[CI] Add mla ut #4280

GDzhu01 · 2025-11-19T09:33:08Z

What this PR does / why we need it?

add mla_v1.py and mla.py ut

Does this PR introduce any user-facing change?

No

How was this patch tested?

pytest tests/ut/attention/test_mla_v1.py
pytest tests/ut/models/test_mla.py

vLLM version: v0.11.0
vLLM main: vllm-project/vllm@2918c1b

gemini-code-assist

Code Review

This pull request adds unit tests for the Multi-Head Latent Attention (MLA) implementation. The new tests cover the metadata builder in test_mla_v1.py and the AscendMultiHeadLatentAttention layer in test_mla.py. The changes are a good step towards improving test coverage. I've found one high-severity issue in the new test test_forward within tests/ut/models/test_mla.py, where the mocking of a custom operation is incorrect, leading to a test that doesn't properly validate the intended functionality. I've provided a code suggestion to fix the test and make it more robust.

gemini-code-assist · 2025-11-19T09:34:38Z

tests/ut/models/test_mla.py

+        mock_mla_forward.return_value = (3, self.hidden_size)
+
+        output = attn.forward(positions, hidden_states)
+
+        self.assertEqual(output.shape, (3, self.hidden_size))
+        self.assertTrue(
+            torch.allclose(output, output.view(-1, self.hidden_size)))


The mock for torch.ops.vllm.mla_forward is not correctly configured, and the assertions are not sufficient to validate the behavior of the forward method.

The mla_forward custom op is defined to return None and modify its output argument in-place. However, the test sets a tuple (3, self.hidden_size) as the return_value, which is incorrect and ignored during execution. This means the test doesn't verify that the op correctly modifies the output tensor.
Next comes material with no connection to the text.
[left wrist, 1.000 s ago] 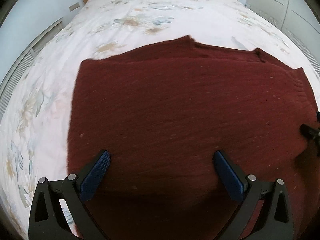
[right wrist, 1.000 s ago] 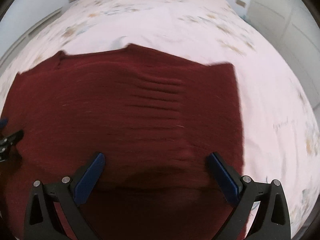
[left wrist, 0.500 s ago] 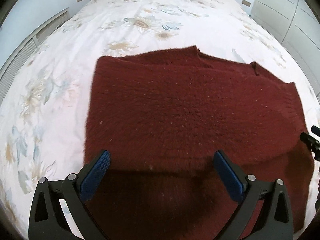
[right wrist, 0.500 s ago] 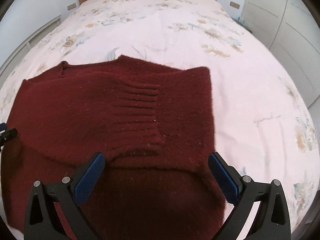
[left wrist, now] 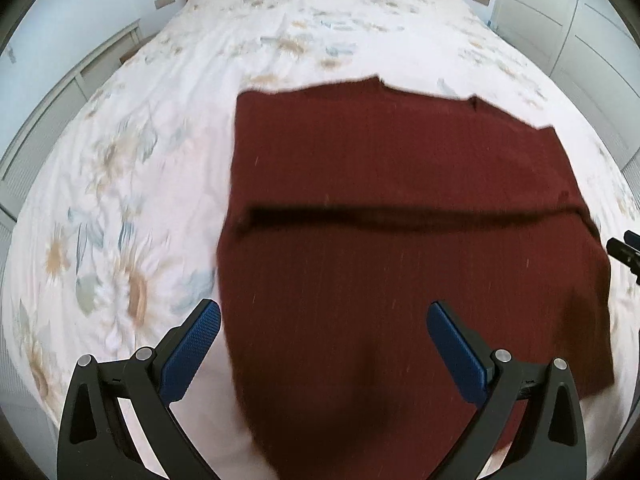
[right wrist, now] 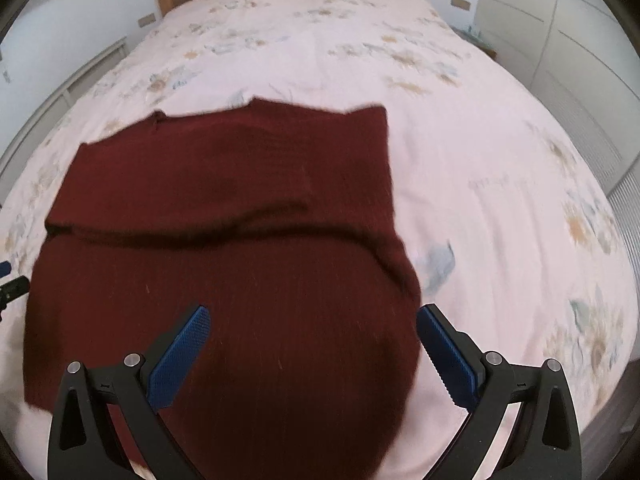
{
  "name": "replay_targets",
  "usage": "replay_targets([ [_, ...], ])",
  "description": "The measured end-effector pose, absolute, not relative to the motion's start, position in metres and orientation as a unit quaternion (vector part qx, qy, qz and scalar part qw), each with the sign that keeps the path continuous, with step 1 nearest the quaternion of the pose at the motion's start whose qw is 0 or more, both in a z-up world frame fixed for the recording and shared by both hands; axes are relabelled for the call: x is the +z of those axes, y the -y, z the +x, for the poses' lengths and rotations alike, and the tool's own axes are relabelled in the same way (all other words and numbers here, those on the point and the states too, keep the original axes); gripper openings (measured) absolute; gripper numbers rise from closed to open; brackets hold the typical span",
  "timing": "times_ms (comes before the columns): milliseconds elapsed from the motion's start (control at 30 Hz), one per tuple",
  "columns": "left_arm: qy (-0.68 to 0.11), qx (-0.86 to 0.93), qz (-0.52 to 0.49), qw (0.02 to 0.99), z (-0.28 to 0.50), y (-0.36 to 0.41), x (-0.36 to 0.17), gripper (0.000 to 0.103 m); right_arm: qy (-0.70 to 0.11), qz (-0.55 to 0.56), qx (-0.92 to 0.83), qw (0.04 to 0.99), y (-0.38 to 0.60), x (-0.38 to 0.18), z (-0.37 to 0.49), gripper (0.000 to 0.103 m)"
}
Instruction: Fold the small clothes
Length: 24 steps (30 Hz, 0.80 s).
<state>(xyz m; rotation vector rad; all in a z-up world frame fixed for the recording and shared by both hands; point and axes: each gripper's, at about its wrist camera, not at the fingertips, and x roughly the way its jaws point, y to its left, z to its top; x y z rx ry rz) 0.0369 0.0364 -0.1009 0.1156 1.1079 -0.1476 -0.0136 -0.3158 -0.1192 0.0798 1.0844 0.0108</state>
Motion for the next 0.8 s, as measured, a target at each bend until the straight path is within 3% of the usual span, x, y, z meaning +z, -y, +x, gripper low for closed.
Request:
replay_targets([
  [400, -0.584, -0.048, 0.028, 0.810, -0.024, -0.079, -0.135, 0.102, -0.579, 0.050, -0.017, 0.814, 0.334, -0.164, -0.082, 0.103],
  [800, -0.610, -0.083, 0.046, 0.787, -0.047, -0.057, -0.159, 0.101, -0.607, 0.054, 0.008, 0.793, 0.323, -0.184, -0.107, 0.100],
])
The assertions only check the shape of the output tensor and that it's allclose to itself, which will always pass. The test should verify that mla_forward is called correctly and that the output tensor is populated as expected.

To make this test more robust, you should use side_effect to simulate the in-place modification of the output tensor and add assertions to check the op's arguments and the output's content.

Suggested change

mock_mla_forward.return_value = (3, self.hidden_size)
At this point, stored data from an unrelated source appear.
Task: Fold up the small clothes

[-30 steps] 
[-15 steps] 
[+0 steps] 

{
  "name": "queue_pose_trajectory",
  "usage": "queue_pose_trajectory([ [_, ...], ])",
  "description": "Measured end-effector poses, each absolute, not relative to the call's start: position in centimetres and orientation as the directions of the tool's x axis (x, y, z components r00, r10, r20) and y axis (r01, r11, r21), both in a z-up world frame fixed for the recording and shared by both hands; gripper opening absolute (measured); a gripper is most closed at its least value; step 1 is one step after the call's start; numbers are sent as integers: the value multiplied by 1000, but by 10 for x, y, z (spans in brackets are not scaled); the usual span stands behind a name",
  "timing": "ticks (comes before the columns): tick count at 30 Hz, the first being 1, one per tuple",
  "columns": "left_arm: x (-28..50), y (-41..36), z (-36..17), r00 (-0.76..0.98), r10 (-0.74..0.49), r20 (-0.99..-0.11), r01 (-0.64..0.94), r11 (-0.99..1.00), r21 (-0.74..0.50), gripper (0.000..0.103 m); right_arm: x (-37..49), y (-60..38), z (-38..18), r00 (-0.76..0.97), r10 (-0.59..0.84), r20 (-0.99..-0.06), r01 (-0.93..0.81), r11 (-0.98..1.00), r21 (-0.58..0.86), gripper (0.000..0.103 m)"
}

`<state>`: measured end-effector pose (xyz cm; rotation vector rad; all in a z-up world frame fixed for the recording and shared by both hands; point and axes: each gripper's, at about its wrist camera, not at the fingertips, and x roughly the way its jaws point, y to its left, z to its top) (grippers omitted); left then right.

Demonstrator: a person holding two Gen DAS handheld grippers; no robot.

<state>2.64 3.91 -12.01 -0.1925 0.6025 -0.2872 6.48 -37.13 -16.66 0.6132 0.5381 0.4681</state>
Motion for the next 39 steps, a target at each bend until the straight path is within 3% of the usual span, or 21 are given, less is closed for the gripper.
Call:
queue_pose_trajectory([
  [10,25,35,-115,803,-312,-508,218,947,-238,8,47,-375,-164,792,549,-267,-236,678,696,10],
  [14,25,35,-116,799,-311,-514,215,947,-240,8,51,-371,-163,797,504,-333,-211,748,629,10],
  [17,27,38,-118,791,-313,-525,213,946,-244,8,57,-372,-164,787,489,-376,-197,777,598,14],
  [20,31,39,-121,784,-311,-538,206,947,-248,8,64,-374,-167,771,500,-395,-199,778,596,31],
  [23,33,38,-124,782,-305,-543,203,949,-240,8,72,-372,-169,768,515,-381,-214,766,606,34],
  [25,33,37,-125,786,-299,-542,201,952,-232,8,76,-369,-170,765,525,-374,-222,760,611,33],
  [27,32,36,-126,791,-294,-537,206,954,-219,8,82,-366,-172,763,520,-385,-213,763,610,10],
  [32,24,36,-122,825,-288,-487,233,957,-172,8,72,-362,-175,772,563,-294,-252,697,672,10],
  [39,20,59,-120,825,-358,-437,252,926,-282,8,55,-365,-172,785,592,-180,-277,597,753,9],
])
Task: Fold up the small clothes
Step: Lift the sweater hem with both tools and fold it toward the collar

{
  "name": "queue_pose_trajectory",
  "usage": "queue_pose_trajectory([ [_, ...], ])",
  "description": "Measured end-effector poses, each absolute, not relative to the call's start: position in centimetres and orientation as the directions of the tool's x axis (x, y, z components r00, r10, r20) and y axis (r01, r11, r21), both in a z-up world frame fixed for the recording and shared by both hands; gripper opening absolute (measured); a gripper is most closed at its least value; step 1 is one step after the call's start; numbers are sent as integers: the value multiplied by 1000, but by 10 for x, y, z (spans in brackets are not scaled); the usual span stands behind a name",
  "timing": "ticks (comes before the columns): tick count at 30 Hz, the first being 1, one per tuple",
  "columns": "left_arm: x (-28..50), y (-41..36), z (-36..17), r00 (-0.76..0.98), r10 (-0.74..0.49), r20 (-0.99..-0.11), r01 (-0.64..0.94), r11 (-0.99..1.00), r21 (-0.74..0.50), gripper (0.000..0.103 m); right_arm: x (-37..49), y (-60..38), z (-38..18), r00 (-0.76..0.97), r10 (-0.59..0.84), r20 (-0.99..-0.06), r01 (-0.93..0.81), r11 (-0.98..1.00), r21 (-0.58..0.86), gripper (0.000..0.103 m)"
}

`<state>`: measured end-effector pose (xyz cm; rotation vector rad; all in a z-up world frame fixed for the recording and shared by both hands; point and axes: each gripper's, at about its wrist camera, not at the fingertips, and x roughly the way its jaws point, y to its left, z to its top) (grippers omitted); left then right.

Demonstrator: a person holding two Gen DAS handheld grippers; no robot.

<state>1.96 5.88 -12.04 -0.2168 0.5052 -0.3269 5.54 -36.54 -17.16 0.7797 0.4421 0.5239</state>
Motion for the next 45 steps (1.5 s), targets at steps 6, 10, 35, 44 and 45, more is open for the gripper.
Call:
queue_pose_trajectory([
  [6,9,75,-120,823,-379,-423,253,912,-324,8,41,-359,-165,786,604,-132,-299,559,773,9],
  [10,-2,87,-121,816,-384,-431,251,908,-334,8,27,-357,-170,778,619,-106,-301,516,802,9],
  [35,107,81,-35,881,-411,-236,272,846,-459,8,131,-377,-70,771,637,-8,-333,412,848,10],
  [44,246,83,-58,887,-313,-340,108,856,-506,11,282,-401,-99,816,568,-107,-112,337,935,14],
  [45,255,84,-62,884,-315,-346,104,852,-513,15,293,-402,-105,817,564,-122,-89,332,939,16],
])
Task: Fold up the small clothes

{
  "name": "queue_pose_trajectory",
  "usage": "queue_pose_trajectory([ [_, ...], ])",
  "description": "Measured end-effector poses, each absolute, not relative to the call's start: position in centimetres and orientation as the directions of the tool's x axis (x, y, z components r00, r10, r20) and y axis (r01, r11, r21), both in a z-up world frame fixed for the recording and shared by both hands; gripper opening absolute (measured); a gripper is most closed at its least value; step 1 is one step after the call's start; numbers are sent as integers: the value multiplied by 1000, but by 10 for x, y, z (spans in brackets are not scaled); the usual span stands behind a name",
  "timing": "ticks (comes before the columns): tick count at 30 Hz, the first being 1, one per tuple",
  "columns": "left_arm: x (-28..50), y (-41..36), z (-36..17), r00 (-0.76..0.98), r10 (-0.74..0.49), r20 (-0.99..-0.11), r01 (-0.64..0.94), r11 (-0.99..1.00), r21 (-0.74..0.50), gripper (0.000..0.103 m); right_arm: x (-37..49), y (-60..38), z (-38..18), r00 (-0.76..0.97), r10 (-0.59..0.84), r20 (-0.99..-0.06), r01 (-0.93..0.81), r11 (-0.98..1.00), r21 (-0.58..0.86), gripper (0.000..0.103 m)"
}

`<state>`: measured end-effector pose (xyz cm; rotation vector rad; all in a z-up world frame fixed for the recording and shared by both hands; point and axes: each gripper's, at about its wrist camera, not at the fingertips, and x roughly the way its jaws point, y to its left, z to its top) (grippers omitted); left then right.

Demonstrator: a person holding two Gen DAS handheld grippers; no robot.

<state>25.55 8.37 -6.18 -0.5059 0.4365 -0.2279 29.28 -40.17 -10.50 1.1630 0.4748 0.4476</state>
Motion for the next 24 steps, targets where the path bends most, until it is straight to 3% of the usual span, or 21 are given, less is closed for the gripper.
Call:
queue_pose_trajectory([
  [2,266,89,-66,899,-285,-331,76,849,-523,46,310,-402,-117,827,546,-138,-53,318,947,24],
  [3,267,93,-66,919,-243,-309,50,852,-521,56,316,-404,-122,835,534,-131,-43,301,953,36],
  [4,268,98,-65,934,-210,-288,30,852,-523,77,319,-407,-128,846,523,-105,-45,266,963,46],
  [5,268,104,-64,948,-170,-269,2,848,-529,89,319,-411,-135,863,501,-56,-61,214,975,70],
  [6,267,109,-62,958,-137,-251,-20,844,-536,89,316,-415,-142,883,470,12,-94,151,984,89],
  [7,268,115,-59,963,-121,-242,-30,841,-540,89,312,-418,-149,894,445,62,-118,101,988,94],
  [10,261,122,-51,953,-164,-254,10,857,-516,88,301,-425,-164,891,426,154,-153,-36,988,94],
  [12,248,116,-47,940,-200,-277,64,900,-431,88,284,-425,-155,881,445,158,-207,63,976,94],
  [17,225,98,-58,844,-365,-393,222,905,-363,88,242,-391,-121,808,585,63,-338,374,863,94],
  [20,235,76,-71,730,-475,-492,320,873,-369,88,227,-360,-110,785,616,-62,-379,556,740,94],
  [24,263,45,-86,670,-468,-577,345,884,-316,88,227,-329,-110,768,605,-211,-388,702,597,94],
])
output = attn.forward(positions, hidden_states)

self.assertEqual(output.shape, (3, self.hidden_size))

self.assertTrue(

torch.allclose(output, output.view(-1, self.hidden_size)))

def mla_forward_side_effect(hidden_states, need_gather_q_kv, output, prefix):

# Simulate the op writing to the output tensor

output.fill_(1.0)

mock_mla_forward.side_effect = mla_forward_side_effect

output = attn.forward(positions, hidden_states)
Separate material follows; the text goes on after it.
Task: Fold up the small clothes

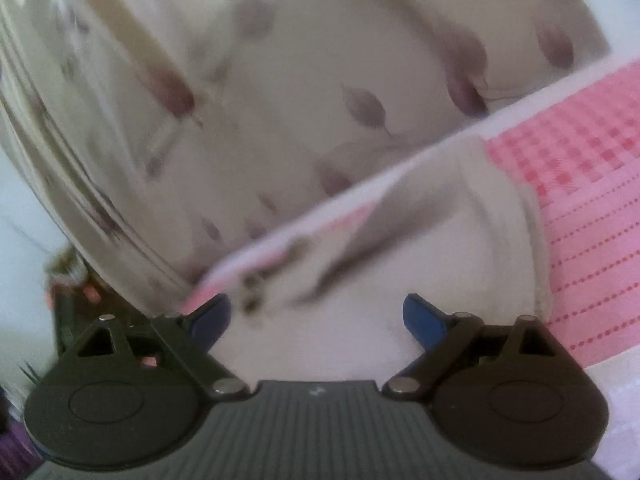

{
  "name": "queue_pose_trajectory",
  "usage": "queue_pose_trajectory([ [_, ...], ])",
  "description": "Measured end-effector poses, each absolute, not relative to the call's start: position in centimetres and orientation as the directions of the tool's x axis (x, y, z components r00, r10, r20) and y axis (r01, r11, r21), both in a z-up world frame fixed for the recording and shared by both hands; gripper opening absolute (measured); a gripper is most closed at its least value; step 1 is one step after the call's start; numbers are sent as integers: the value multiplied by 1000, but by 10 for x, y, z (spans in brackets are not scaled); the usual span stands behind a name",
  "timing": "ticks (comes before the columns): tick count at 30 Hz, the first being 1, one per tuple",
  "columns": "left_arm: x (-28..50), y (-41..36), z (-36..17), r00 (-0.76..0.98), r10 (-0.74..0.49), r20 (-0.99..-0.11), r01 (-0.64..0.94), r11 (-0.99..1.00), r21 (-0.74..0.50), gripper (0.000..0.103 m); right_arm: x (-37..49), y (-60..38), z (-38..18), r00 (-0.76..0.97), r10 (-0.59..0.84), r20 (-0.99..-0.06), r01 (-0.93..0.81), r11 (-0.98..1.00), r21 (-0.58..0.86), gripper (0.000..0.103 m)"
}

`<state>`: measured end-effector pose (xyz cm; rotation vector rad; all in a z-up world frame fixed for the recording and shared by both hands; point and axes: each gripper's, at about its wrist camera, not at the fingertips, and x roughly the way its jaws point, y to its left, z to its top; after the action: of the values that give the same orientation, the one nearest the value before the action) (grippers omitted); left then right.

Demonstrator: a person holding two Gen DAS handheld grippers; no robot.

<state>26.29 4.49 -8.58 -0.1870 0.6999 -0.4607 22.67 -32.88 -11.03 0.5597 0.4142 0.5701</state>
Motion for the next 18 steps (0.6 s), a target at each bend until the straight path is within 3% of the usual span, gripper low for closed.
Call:
queue_pose_trajectory([
  [4,304,51,-86,736,-396,-549,246,912,-328,87,229,-333,-121,776,592,-219,-364,704,610,94],
  [8,324,96,-77,869,-159,-469,-51,913,-404,84,224,-347,-134,788,587,-184,-343,667,661,93],
  [11,329,140,-78,879,-3,-477,-253,845,-471,81,227,-354,-138,802,576,-159,-328,647,688,93],
  [14,314,166,-77,885,23,-464,-270,839,-473,81,227,-361,-137,816,564,-127,-306,609,732,93],
  [18,282,169,-77,896,3,-444,-185,912,-367,88,221,-366,-131,832,544,-105,-299,601,742,93],
])
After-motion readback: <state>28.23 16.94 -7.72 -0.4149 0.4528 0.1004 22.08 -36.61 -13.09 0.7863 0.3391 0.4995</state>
mock_mla_forward.assert_called_once_with(hidden_states, False, output, self.prefix)

self.assertEqual(output.shape, (3, self.hidden_size))

self.assertTrue(torch.all(output == 1.0))

github-actions · 2025-11-19T09:36:29Z

👋 Hi! Thank you for contributing to the vLLM Ascend project. The following points will speed up your PR merge:‌‌

A PR should do only one thing, smaller PRs enable faster reviews.
Every PR should include unit tests and end-to-end tests ‌to ensure it works and is not broken by other future PRs.
Write the commit message by fulfilling the PR description to help reviewer and future developers understand.

If CI fails, you can run linting and testing checks locally according Contributing and Testing.

Signed-off-by: GDzhu01 <[email protected]>

MengqingCao · 2025-11-20T03:03:52Z

plz update the pr message

…cend into eplb_ci_bugfix * 'eplb_ci_bugfix' of https://github.com/845473182/vllm-ascend: (31 commits) [Test] Add ut test for torchair (vllm-project#4287) [Feat][Doc] Add a load_balance_dp_proxy in examples and external dp doc. (vllm-project#4265) [CI] Defaultly compile vllm with multimodal audio feature in dockerfile (vllm-project#4324) [MM][Bugfix] Add error log for VL models when enabling FLASHCOMM (vllm-project#4272) [Readme] EPLB Support Scenarios (vllm-project#4314) eplb redundant expert bugfix (vllm-project#4291) [Feat][BugFix]Support the Qwen3-Next-80B-A3B-Instruct quantization model&Fix the NZ issue (vllm-project#4245) [Test] Add ACL graph capture/replay DP test (vllm-project#4259) [Test] quick fix mla ut (vllm-project#4318) [Feat] Support MTP to running in full graph mode (vllm-project#3892) [CI] Add mla ut (vllm-project#4280) [Test] Add tests for the multi-node DeepSeek-V2-Lite network in GE Graph (vllm-project#4039) avoid mrope fusion op when running qwen2.5-vl on a+x machine (vllm-project#4270) [Bugfix] fix nightly multi-node EPLB tests' "DYNAMIC_EPLB=true" environment not working (vllm-project#4223) [long seq feat]GQA support long-prefill-token-threshold and fixbug (vllm-project#4209) [misc] clean up get_metadata_cls (vllm-project#4276) [Docs] Improve the AISBench multi-modal testing docs (vllm-project#4255) [doc]fix readme for kv pool user guide (vllm-project#4271) remove get_metadata_cls (vllm-project#4087) [Bugfix] fix hang in async scheduling (vllm-project#4233) ...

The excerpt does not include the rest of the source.